[Start of Attachment]

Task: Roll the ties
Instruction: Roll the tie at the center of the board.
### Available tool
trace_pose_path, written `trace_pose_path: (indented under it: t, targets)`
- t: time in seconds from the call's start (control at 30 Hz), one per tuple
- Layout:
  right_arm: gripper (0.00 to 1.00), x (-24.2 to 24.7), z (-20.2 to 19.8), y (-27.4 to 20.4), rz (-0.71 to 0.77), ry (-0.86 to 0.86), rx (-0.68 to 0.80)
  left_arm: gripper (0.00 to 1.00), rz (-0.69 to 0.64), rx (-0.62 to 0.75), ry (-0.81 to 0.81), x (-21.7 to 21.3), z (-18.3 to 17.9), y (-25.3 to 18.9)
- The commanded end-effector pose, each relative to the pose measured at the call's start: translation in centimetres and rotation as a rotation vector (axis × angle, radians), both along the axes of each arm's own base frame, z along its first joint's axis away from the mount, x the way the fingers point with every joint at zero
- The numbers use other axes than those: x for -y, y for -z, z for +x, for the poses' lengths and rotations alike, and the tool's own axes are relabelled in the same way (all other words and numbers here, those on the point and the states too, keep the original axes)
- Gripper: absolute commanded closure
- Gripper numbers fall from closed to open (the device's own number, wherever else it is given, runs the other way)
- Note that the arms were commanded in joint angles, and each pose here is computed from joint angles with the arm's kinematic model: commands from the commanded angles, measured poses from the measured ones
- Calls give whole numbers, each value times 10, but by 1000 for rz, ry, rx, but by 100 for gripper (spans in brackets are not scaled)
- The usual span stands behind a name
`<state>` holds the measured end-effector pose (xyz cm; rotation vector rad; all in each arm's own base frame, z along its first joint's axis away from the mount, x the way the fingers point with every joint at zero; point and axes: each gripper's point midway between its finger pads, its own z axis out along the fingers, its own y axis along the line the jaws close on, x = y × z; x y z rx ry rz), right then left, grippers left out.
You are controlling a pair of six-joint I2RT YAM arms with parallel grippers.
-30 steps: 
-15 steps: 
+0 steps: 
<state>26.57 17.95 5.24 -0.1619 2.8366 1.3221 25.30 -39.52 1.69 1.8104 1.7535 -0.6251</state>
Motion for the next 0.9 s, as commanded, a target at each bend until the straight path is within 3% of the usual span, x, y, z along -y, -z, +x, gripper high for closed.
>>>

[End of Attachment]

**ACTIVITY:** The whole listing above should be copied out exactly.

**EXERCISE OUTPUT:**
Task: Roll the ties
Instruction: Roll the tie at the center of the board.
### Available tool
trace_pose_path, written `trace_pose_path: (indented under it: t, targets)`
- t: time in seconds from the call's start (control at 30 Hz), one per tuple
- Layout:
  right_arm: gripper (0.00 to 1.00), x (-24.2 to 24.7), z (-20.2 to 19.8), y (-27.4 to 20.4), rz (-0.71 to 0.77), ry (-0.86 to 0.86), rx (-0.68 to 0.80)
  left_arm: gripper (0.00 to 1.00), rz (-0.69 to 0.64), rx (-0.62 to 0.75), ry (-0.81 to 0.81), x (-21.7 to 21.3), z (-18.3 to 17.9), y (-25.3 to 18.9)
- The commanded end-effector pose, each relative to the pose measured at the call's start: translation in centimetres and rotation as a rotation vector (axis × angle, radians), both along the axes of each arm's own base frame, z along its first joint's axis away from the mount, x the way the fingers point with every joint at zero
- The numbers use other axes than those: x for -y, y for -z, z for +x, for the poses' lengths and rotations alike, and the tool's own axes are relabelled in the same way (all other words and numbers here, those on the point and the states too, keep the original axes)
- Gripper: absolute commanded closure
- Gripper numbers fall from closed to open (the device's own number, wherever else it is given, runs the other way)
- Note that the arms were commanded in joint angles, and each pose here is computed from joint angles with the arm's kinematic model: commands from the commanded angles, measured poses from the measured ones
- Calls give whole numbers, each value times 10, but by 1000 for rz, ry, rx, but by 100 for gripper (spans in brackets are not scaled)
- The usual span stands behind a name
`<state>` holds the measured end-effector pose (xyz cm; rotation vector rad; all in each arm's own base frame, z along its first joint's axis away from the mount, x the way the fingers point with every joint at zero; point and axes: each gripper's point midway between its finger pads, its own z axis out along the fingers, its own y axis along the line the jaws close on, x = y × z; x y z rx ry rz), right then left, grippers left out.
You are controlling a pair of six-joint I2RT YAM arms with parallel grippers.
-30 steps: 
-15 steps: 
+0 steps: 
<state>26.57 17.95 5.24 -0.1619 2.8366 1.3221 25.30 -39.52 1.69 1.8104 1.7535 -0.6251</state>
Motion for the next 0.9 s, as commanded, a target at each bend until the straight path is within 3% of the usual span, x, y, z along -y, -z, +x, gripper high for closed.
>>>

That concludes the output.